Today’s Scripture warns about the futility of burning the candle at both ends. Written by Solomon, one of history’s most productive and creative persons, it declares as “vain”, or empty, to “rise up early and go late to rest, eating the bread of anxious toil”. No one would ever think Solomon a slacker, but he had learned the “vanity” (Ecclesiastes 1) of working as though it all depended on him.
Misstep after misstep, Solomon had come to understand that God is a Builder alongside us as we build, and that He is also a Guard who watches over our lives. Solomon had learned that all our building and working is “vain” if we leave out God. Solomon allows no room for total self-reliance. He knows that unless the Lord build and the Lord guard, it will all come to nothing over time.
This leads Solomon, then, to an important life-principle: God “gives sleep to his beloved”. Here is balm for the workaholic, and rest to the heavy -laden: sleep is a gift from God.
Today’s Scripture is taken from the New Revised Standard Version, which has in its margin a more literal translation of this critical phrase: the Lord “provides for his beloved during sleep”. Solomon intends for us to understand that God not only provides sleep for His beloved, but He provides while we sleep. All the while we are sleeping and recharging, God is hard at work to bless and do us good!

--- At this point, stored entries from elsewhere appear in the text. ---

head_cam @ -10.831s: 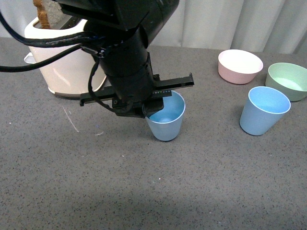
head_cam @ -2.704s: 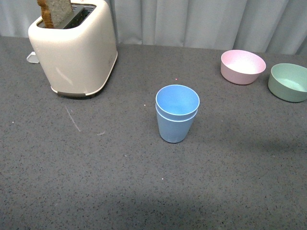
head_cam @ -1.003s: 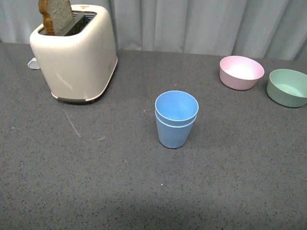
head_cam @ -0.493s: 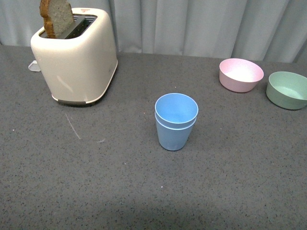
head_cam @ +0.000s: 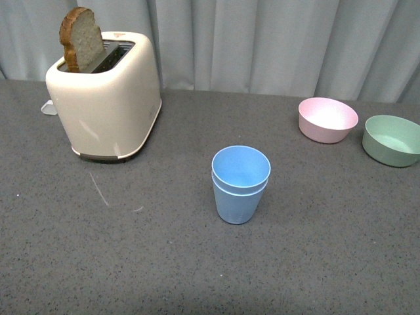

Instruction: Stack blue cups with both arms

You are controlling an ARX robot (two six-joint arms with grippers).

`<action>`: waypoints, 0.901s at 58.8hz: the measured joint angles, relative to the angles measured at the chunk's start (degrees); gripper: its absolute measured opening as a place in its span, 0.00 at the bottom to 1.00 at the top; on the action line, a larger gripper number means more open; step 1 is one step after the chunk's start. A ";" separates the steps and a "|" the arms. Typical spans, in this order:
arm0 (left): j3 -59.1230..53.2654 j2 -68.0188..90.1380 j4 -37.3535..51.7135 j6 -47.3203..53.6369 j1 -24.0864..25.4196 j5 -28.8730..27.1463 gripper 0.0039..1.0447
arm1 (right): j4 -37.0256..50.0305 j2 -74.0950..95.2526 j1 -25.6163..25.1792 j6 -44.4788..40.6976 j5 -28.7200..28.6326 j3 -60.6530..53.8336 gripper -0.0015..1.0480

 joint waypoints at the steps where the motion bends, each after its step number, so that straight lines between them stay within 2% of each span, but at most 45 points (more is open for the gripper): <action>1: -0.02 0.00 0.00 0.00 0.00 0.00 0.94 | -0.02 0.00 0.00 0.00 0.00 0.00 0.80; 5: 0.00 0.00 0.00 0.00 0.00 0.00 0.94 | 0.00 0.00 0.00 0.02 -0.02 0.00 0.91; 7: 0.00 0.00 0.00 0.00 0.00 0.00 0.94 | 0.00 0.00 0.00 0.09 -0.02 0.00 0.93; 11: -0.02 0.00 0.00 0.00 0.00 0.00 0.94 | 0.00 0.00 0.00 0.04 0.00 0.00 0.90; 53: -0.02 0.00 0.00 0.00 -0.02 0.00 0.94 | 0.00 0.00 0.00 0.04 0.00 0.00 0.91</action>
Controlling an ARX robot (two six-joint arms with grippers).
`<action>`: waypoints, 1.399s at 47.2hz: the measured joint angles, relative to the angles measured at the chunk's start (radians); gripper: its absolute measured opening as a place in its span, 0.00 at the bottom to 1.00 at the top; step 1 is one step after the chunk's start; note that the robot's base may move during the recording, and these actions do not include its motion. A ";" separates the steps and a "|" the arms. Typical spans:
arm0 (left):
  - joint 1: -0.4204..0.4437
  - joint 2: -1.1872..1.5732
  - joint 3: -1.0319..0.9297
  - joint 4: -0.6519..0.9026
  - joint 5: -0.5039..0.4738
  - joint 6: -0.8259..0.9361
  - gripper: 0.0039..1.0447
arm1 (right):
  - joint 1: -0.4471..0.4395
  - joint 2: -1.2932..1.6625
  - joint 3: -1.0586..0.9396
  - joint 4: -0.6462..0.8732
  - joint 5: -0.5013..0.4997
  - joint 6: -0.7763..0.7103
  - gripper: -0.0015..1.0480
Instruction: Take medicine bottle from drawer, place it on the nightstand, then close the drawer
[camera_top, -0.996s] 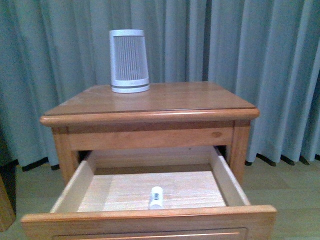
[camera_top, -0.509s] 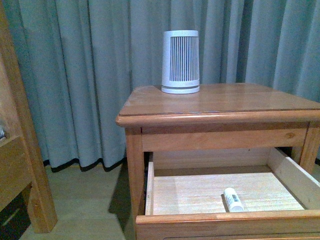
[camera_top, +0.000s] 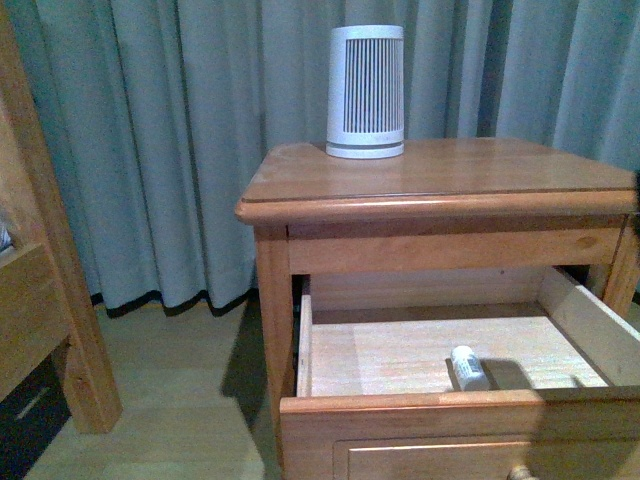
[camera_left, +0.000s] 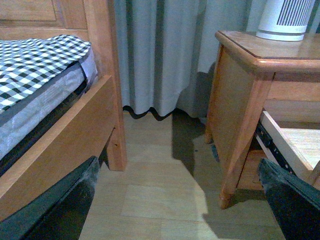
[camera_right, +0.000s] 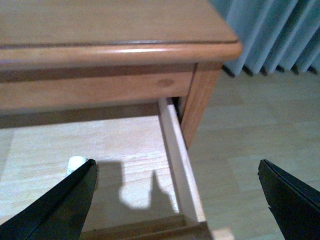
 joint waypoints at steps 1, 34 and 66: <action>0.000 0.000 0.000 0.000 0.000 0.000 0.94 | 0.003 0.039 0.030 -0.014 -0.007 0.005 0.93; 0.000 0.000 0.000 0.000 0.000 0.000 0.94 | 0.114 0.762 0.499 -0.135 -0.074 0.121 0.93; 0.000 0.000 0.000 0.000 0.000 0.000 0.94 | 0.166 0.667 0.503 -0.202 -0.025 0.189 0.26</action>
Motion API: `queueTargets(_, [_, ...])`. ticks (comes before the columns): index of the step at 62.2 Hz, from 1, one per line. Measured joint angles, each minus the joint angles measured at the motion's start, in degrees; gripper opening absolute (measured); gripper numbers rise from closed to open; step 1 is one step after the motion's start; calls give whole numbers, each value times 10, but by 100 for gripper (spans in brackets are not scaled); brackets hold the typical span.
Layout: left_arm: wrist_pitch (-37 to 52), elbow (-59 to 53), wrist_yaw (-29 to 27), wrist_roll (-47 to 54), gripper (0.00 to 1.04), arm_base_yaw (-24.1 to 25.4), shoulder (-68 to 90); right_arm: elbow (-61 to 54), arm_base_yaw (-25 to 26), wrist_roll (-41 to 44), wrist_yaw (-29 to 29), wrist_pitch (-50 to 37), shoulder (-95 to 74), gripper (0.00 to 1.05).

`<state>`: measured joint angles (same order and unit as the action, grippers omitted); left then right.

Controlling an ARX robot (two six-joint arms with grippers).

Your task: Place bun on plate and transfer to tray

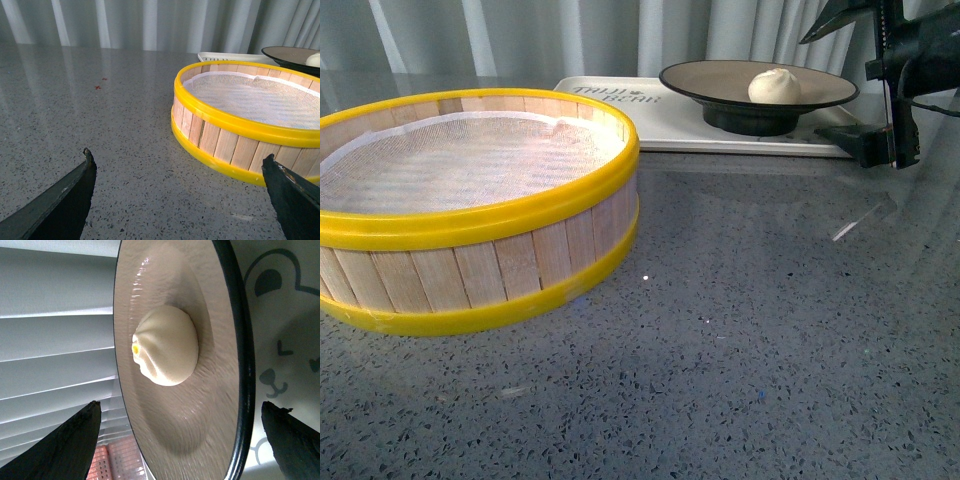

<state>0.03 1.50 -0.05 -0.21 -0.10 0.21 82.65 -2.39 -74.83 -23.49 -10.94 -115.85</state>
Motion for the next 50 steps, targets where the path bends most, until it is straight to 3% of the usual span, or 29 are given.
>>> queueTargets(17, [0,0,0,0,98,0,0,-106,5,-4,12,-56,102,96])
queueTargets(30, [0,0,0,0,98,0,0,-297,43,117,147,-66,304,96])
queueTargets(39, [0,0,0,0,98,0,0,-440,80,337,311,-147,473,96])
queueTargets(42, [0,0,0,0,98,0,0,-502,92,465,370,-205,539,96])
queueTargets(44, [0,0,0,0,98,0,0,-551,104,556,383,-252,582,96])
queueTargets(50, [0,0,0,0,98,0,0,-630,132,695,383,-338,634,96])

The Bible’s radical way of looking at work and the world is reflected in the ancient Hebrews’ understanding of time: for them the day began at sunset as they rested from the labors of the day. So, our day does not begin when the alarm goes off in the morning, but when we begin to rest as God goes to work.
God provides sleep for us, and He provides in our sleep. He intends that we sleep peacefully each night knowing He works the night shift. “He who keeps Israel will neither slumber nor sleep. The LORD is your keeper” (Psalm 121:4-5a).

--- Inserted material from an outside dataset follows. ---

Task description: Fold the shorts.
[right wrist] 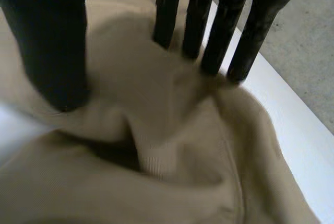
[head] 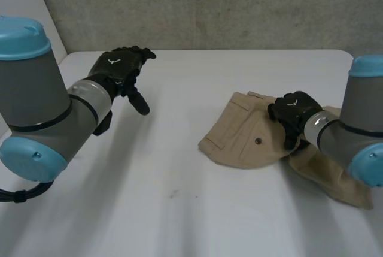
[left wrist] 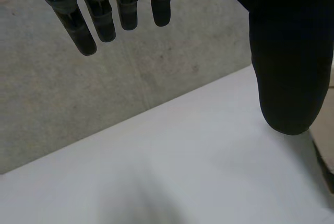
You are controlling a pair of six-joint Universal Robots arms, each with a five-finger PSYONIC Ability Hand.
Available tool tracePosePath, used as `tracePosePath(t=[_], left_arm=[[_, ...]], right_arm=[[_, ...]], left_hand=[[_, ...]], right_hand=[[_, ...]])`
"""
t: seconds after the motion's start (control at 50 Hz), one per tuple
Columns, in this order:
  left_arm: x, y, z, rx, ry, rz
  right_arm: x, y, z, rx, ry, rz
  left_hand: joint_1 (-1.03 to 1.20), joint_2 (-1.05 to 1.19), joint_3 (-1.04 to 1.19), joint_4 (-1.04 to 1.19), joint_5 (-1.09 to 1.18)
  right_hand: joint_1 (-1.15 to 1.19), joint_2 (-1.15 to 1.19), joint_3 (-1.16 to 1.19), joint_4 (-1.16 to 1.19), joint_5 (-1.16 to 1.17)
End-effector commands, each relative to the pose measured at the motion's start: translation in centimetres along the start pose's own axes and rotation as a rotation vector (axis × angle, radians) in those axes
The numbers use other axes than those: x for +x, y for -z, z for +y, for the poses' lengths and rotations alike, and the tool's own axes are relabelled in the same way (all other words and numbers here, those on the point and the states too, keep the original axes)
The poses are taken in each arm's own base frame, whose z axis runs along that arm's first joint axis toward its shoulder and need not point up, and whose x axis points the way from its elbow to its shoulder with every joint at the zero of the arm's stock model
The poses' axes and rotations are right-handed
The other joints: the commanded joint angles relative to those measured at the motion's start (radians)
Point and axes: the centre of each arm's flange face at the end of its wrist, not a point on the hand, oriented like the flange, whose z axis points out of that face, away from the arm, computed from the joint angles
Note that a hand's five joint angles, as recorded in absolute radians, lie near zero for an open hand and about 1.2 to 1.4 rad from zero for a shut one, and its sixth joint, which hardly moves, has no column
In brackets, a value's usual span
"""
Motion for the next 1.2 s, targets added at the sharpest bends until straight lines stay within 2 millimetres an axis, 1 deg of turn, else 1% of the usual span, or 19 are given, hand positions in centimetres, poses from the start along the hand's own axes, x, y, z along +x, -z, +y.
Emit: tracePosePath(t=[0.02, 0.1, 0.16, 0.26, 0.32, 0.34, 0.42, 0.52, 0.58, 0.62, 0.66, 0.68, 0.78, 0.86, 0.88, 0.9, 1.04, 1.1, 1.2], left_arm=[[-1.3, 0.5, -1.8, 0.049, 0.0, -0.042], [-2.4, 0.9, -3.1, 0.086, 0.002, -0.071], [-3.6, 1.5, -5.0, 0.142, 0.0, -0.106], [-6.4, 2.1, -7.2, 0.224, -0.002, -0.183], [-8.1, 2.4, -8.1, 0.255, -0.007, -0.231], [-8.4, 2.5, -8.3, 0.259, -0.007, -0.24], [-9.7, 2.5, -8.8, 0.273, -0.009, -0.273], [-10.3, 2.5, -9.1, 0.281, -0.009, -0.291], [-10.4, 2.5, -9.0, 0.273, -0.008, -0.293], [-10.4, 2.5, -8.8, 0.261, -0.006, -0.293], [-10.3, 2.5, -8.1, 0.229, 0.0, -0.291], [-10.3, 2.5, -7.8, 0.216, 0.004, -0.29], [-9.8, 2.9, -4.6, 0.055, 0.027, -0.279], [-8.7, 3.8, -1.2, -0.102, 0.05, -0.239], [-8.4, 4.0, -0.5, -0.131, 0.053, -0.229], [-8.0, 4.4, 0.8, -0.179, 0.06, -0.208], [-5.4, 5.9, 5.6, -0.299, 0.02, -0.021], [-4.8, 6.2, 6.9, -0.317, -0.012, 0.021], [-4.2, 6.1, 8.9, -0.325, -0.079, 0.038]], right_arm=[[0.2, -1.8, -0.4, 0.123, -0.023, 0.073], [-1.8, -1.7, -1.7, 0.18, 0.005, 0.043], [-5.0, -0.5, -3.9, 0.249, 0.037, -0.029], [-11.5, 3.2, -9.0, 0.42, 0.101, -0.165], [-14.2, 4.9, -10.2, 0.475, 0.116, -0.231], [-15.9, 5.9, -11.0, 0.509, 0.12, -0.275], [-19.1, 7.6, -11.7, 0.559, 0.12, -0.363], [-20.9, 8.3, -12.1, 0.604, 0.098, -0.398], [-21.0, 8.4, -12.6, 0.629, 0.06, -0.402], [-20.9, 8.5, -12.7, 0.632, 0.046, -0.405], [-20.5, 8.8, -12.8, 0.625, 0.044, -0.39], [-20.3, 8.9, -12.7, 0.619, 0.046, -0.385], [-18.5, 10.2, -12.0, 0.556, 0.051, -0.371], [-13.4, 10.0, -11.2, 0.467, 0.009, -0.289], [-11.4, 9.5, -10.2, 0.407, -0.008, -0.252], [-10.7, 9.3, -9.6, 0.376, -0.013, -0.24], [-6.4, 8.2, -4.6, 0.199, -0.09, -0.179], [-5.8, 8.1, -2.6, 0.165, -0.117, -0.182], [-5.9, 8.2, -1.1, 0.174, -0.125, -0.17]], left_hand=[[0.0, 0.007, -0.001, 0.005, -0.01], [-0.003, 0.004, -0.004, 0.002, -0.013], [-0.008, -0.002, -0.01, -0.004, -0.019], [-0.011, -0.005, -0.012, -0.007, -0.022], [-0.008, -0.002, -0.01, -0.004, -0.019], [-0.008, -0.002, -0.01, -0.004, -0.019], [-0.008, -0.002, -0.009, -0.004, -0.019], [-0.003, 0.004, -0.004, 0.002, -0.013], [-0.003, 0.004, -0.004, 0.002, -0.013], [-0.003, 0.004, -0.004, 0.002, -0.013], [-0.003, 0.004, -0.004, 0.002, -0.013], [-0.003, 0.004, -0.004, 0.002, -0.013], [0.0, 0.007, -0.001, 0.005, -0.01], [0.027, 0.033, 0.026, 0.031, 0.016], [0.027, 0.033, 0.026, 0.031, 0.017], [0.03, 0.036, 0.029, 0.034, 0.019], [0.041, 0.048, 0.04, 0.046, 0.031], [0.071, 0.077, 0.07, 0.075, 0.06], [0.212, 0.218, 0.211, 0.216, 0.201]], right_hand=[[0.872, 0.774, 0.779, 0.793, 0.803], [0.872, 0.774, 0.779, 0.793, 0.803], [0.872, 0.774, 0.779, 0.793, 0.803], [0.872, 0.774, 0.779, 0.793, 0.803], [0.872, 0.774, 0.779, 0.793, 0.803], [0.872, 0.774, 0.779, 0.793, 0.803], [0.872, 0.774, 0.779, 0.793, 0.803], [0.872, 0.774, 0.779, 0.793, 0.803], [0.872, 0.774, 0.779, 0.793, 0.803], [0.479, 0.381, 0.386, 0.4, 0.41], [-0.2, -0.298, -0.293, -0.28, -0.269], [-0.35, -0.448, -0.442, -0.429, -0.419], [-0.35, -0.448, -0.442, -0.429, -0.419], [-0.35, -0.448, -0.442, -0.429, -0.419], [-0.35, -0.448, -0.442, -0.429, -0.419], [-0.35, -0.448, -0.442, -0.429, -0.419], [-0.35, -0.448, -0.442, -0.429, -0.419], [-0.35, -0.448, -0.442, -0.429, -0.419], [-0.35, -0.448, -0.442, -0.429, -0.419]])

Solomon reminds us that we are not the keepers of our lives. Constant vigilance and work are the Lord’s domain, not ours. Here is incentive to stop being so anxious and cutting corners on our sleep.
I have always found something very humbling about sleep. Sleep challenges all my illusions about being in control, as it demands of me each night that I let go. I am never any more weak, vulnerable, helpless, or childlike than when I am sleeping. Thus never more ready to receive from God’s unmerited favor. Sometimes I can become so frenzied and frantic that the only way God can give to me is that God asks me to go to sleep.

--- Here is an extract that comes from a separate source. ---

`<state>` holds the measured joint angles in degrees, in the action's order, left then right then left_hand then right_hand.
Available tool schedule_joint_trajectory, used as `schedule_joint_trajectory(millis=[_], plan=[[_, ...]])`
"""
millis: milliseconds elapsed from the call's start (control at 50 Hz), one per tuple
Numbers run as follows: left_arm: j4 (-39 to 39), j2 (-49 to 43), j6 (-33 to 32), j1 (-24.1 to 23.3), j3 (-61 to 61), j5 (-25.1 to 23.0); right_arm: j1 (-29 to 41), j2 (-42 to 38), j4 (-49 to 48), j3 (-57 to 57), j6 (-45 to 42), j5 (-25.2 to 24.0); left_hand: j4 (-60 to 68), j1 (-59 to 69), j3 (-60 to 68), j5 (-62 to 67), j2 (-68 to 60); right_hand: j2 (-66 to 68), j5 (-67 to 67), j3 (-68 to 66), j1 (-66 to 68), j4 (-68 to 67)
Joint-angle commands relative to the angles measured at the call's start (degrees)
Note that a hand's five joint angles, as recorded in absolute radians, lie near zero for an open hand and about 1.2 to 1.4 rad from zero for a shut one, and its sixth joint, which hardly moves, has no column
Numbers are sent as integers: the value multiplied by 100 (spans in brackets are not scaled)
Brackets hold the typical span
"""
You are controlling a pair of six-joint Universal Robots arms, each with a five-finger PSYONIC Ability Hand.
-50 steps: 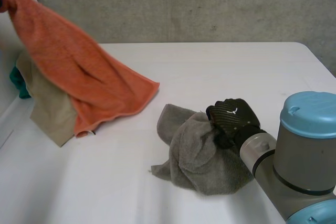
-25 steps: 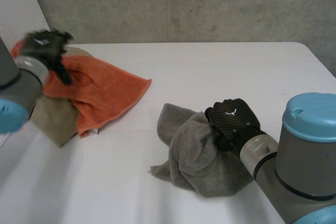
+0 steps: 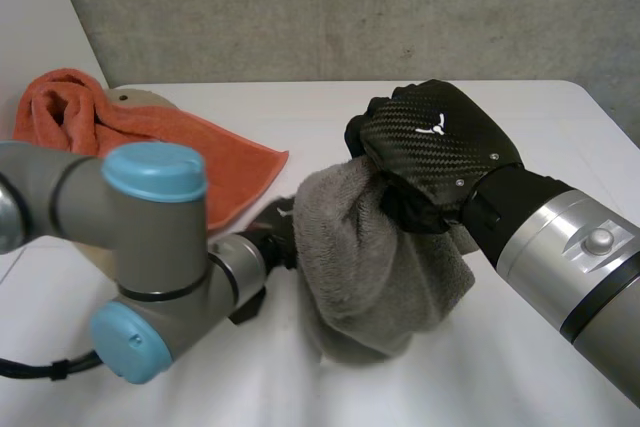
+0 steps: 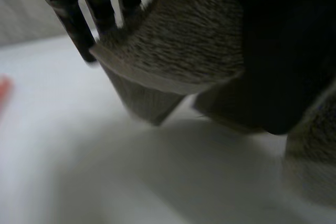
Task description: Fold the laundry.
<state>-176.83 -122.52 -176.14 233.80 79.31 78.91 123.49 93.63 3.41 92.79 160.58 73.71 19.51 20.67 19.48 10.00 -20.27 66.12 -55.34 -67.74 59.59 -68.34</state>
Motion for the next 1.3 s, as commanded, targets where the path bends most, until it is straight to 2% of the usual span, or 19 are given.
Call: schedule_joint_trajectory(millis=[20, 40, 140, 260, 360, 420, 540, 600, 660, 740, 780, 820, 880, 920, 940, 960, 1100, 1160, 1300], plan=[[457, -264, 625, -81, -618, 246, -466, -248, -165, 72, -79, -67, 6049, 5933, 6052, 6000, -5973, 1388, -1466, -1226, 2041, -1166], [465, -229, 556, 102, -793, 639, -597, -344, -217, 72, -175, -67, 6049, 5933, 6052, 6000, -5973, 1388, -1466, -1226, 2041, -1166], [527, 113, 362, 561, -1269, 1521, -897, -758, -577, -42, -484, -67, 6049, 5933, 6052, 6000, -5973, 1388, -1466, -1226, 2041, -1166], [89, 702, 335, 816, -1682, 1355, -985, -1180, -2087, -534, -537, -23, 6049, 5933, 6052, 6000, -5973, 1388, -1466, -1226, 2041, -1166], [-833, 1343, 326, 869, -1639, 1407, -1178, -1373, -3896, -832, -353, 47, 6049, 5933, 6052, 6000, -5973, 730, -808, -568, 1383, -508], [-1133, 1607, 291, 843, -1385, 1477, -1196, -1496, -4234, -842, -151, 30, 6049, 5933, 6052, 6000, -5973, 730, -808, -568, 1383, -508], [-1178, 1679, 98, 799, -559, 1399, -1231, -1725, -3515, -710, 70, -145, 6049, 5933, 6052, 6000, -5973, 713, -791, -551, 1366, -491], [-1213, 1573, -104, 816, 21, 1363, -1266, -1979, -2970, -543, 9, -435, 6049, 5933, 6052, 6000, -5973, 546, -624, -384, 1199, -324], [-1187, 1319, -359, 790, 523, 1355, -1328, -2339, -2390, -333, -228, -673, 6049, 5933, 6052, 6000, -5973, -546, 468, 708, 107, 768], [-1073, 993, -622, 711, 1041, 1319, -1407, -2823, -1687, -227, -887, -665, 6049, 5933, 6052, 6000, -5973, -1774, 1696, 1936, -1120, 1996], [-872, 888, -736, 623, 1287, 1319, -1468, -3007, -1363, -279, -1211, -473, 6049, 5933, 6052, 6000, -5973, -3546, 3468, 3709, -2893, 3768], [-713, 905, -816, 562, 1402, 1328, -1504, -3070, -1220, -341, -1249, -279, 6049, 5933, 6052, 6000, -5973, -4614, 4536, 4776, -3961, 4836], [-370, 1045, -1027, 465, 1561, 1363, -1556, -3000, -1097, -385, -1030, 117, 6049, 5933, 6052, 6000, -5973, -5292, 5214, 5454, -4639, 5514], [-221, 1159, -1141, 438, 1596, 1398, -1548, -2938, -1044, -359, -871, 266, 5065, 4949, 5068, 5016, -4989, -5326, 5248, 5488, -4673, 5548], [-81, 1317, -1281, 438, 1631, 1416, -1556, -2816, -957, -341, -714, 354, 3560, 3443, 3563, 3510, -3484, -5343, 5265, 5505, -4689, 5565], [-10, 1405, -1360, 447, 1649, 1425, -1556, -2728, -895, -323, -643, 381, 2895, 2779, 2898, 2846, -2820, -5343, 5265, 5505, -4690, 5565], [377, 2126, -1888, 473, 1596, 1399, -1705, -2007, 0, -174, -46, 575, 520, 404, 524, 471, -445, -5343, 5265, 5505, -4690, 5565], [273, 2223, -2011, 508, 1465, 1276, -1741, -1927, 265, -121, 105, 619, 315, 199, 319, 266, -240, -5326, 5248, 5488, -4673, 5548], [-97, 1566, -2327, 649, 446, 292, -1583, -2059, 310, 28, 140, 645, 264, 148, 267, 215, -189, -5208, 5130, 5370, -4555, 5430]])
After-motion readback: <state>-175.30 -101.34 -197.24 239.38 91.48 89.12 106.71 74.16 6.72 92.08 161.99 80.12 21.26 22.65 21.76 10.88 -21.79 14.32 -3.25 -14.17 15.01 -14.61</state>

If we read carefully between the lines of today’s Scripture, we see that Solomon wants to give us clues from his personal experience. One of the clues is found in Solomon’s phrase that God “provides for his beloved during sleep.” Forgotten by most, but not by Solomon, was the Lord’s pet name for him: “Jedidiah” or “beloved of the Lord” (II Samuel 12:24-25). Solomon had come to learn that the Lord gives His best to those who know how to rest in Him. Sometimes we can express our reliance on God by going to bed and resting.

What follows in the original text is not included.